Abel Ferrara’s Siberia, screened in the Competition section of the 70th Berlin International Film Festival, is based on the promise of the uncanny fields which have strangely the safety of a home. In this sense, Siberia was one of the festival’s most remarkable films. Ferrara revealed the harmonious contrasts of spaces, colors, dialogues and existence.

Willem Dafoe, playing the character of Clint in the lead role, travels to the depths of Hell just like Dante, in Siberia. However, his journey allows a total discovery: The Hell of director Ferrara is a true paradise for Clint, one might say. Siberia is actually the location of the promised, utopian lands. The story of the film is the reflection of the painful memories of Clint, who has problems with the underground, the world of ghosts, the future of social life and continuity, and these memories run deep in Clint’s world.

Siberia, as an uncanny area ripped apart from its geographical reality, makes the paralyzing effect in the memories of those who visit it and with the culture of remembering and the memory of all known memory, it makes sure that this unprecedented experience lasts forever. Clint’s indescribable existential sufferings are like a visit to the transcendence to Siberia. Every visitor encountering the absence of Siberia’s entrance and exit gates remains here in fear. From the first scenes of the movie, we see Clint as the owner of a bar. In a sense, this bar represents Siberia, and we constantly see the visitors coming in and out of that bar, as passengers going to hell.

Pain of Existence
Ferrara’s deconstructive design in Siberia is an expression of the uncanniness that Clint created in some way. We see this in the bar scene, where foreigners who speak only their mother tongue are in contact with Clint and they buy a drink. In this scene, everyone is still communicating with each other only when they speak their own language. Clint give their drinks to these strangers who come to his bar and act as if both parties know each other. There’s existential suffering on both sides and language does not create any obstacle in sharing the pain.

Ferrara shows us not only the existential dilemmas of the characters, but also the existential distress of the space in the snowy lands of Siberia. While one may think that snow creates a peaceful place, Ferrara’s Siberia is far from this imagined peace. Here, there is a white curtain made of snow, only to cover Hell. Adorned with mythical facts, Siberia literally gives the audience a philosophical service with dialogues in the atmosphere that makes strong references to Nietzsche. Therefore, we can see that the visual tempo is trying to keep the pace with the film’s dialogue rhythm.

In the Gulf of Communication
Siberia, where we can easily feel the transitions of dreamy stereotypes, keeps the audience afloat with the possibility of apocalypse at any time.
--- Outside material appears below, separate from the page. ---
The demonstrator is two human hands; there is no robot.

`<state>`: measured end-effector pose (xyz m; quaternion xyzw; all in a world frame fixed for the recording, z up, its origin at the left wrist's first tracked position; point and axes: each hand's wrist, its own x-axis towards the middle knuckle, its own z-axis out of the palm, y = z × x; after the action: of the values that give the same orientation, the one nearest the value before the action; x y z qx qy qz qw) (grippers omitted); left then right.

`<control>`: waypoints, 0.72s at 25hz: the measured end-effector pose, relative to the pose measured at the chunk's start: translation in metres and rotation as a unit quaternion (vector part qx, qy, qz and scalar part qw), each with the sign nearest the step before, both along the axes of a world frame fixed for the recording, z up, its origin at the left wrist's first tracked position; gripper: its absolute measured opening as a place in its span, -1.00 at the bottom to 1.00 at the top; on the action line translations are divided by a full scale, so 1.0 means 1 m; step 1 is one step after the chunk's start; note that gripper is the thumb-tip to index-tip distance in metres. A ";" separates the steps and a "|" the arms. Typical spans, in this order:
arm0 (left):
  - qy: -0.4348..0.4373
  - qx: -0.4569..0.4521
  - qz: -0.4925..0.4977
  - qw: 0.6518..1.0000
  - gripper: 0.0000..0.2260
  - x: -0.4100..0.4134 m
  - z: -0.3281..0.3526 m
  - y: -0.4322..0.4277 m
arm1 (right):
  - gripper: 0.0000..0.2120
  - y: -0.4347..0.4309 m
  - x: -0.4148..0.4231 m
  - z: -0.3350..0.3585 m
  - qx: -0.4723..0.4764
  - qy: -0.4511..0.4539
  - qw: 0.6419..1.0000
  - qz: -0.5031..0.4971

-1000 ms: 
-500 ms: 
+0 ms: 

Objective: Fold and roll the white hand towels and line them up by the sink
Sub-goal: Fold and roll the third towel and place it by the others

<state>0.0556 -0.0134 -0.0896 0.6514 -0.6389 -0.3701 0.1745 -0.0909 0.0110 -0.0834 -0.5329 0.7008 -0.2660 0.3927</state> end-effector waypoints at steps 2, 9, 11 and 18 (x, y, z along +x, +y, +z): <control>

Each sequence of the movie must be carefully followed in order to place the pieces of the puzzle in their correct places. You can interpret this movie, whose language, visual world and characters are troubled, for a promised, yet hellish exile.

Siberia, a kind of supernatural gateway for Clint, also reveals his deep memories with his father, but the film never shows a clear indication of what this character’s real suffering is. Sometimes, sequence transitions may be very different from the chronological order that the viewers design for themselves. But this achronological storytelling grows easily on the viewer. The doors, windows, passages, holes, lids and every object in the film turn Siberia into an existential battleground. And we watch the hero passing through all the six rivers of Hades, especially Styx, Acheron and Lethe.